■ **Your task**
Two lines in the data below mark the range: the one with "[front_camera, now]" and the one with "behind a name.". Return both, along with every line between them, exactly.

Records to process Start Marker

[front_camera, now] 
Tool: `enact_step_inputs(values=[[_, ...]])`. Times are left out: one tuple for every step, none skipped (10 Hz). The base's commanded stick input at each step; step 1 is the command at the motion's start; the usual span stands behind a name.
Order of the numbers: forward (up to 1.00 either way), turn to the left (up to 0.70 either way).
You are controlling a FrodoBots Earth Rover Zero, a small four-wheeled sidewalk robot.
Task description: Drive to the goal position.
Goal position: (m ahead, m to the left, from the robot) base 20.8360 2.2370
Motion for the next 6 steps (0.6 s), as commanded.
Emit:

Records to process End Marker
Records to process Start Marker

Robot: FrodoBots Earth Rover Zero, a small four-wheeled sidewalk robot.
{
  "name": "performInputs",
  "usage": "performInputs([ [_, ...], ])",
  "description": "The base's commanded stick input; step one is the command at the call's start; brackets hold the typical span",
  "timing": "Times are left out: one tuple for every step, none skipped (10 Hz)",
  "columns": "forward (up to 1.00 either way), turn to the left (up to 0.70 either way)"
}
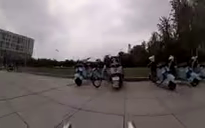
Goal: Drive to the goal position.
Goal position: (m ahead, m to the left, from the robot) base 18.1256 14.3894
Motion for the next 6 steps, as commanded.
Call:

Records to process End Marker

■ **Answer section**
[front_camera, now] 
Tool: `enact_step_inputs(values=[[_, ...]])`. Times are left out: one tuple for every step, none skipped (10 Hz). The base's commanded stick input at each step; step 1 is the command at the motion's start; the usual span stands behind a name.

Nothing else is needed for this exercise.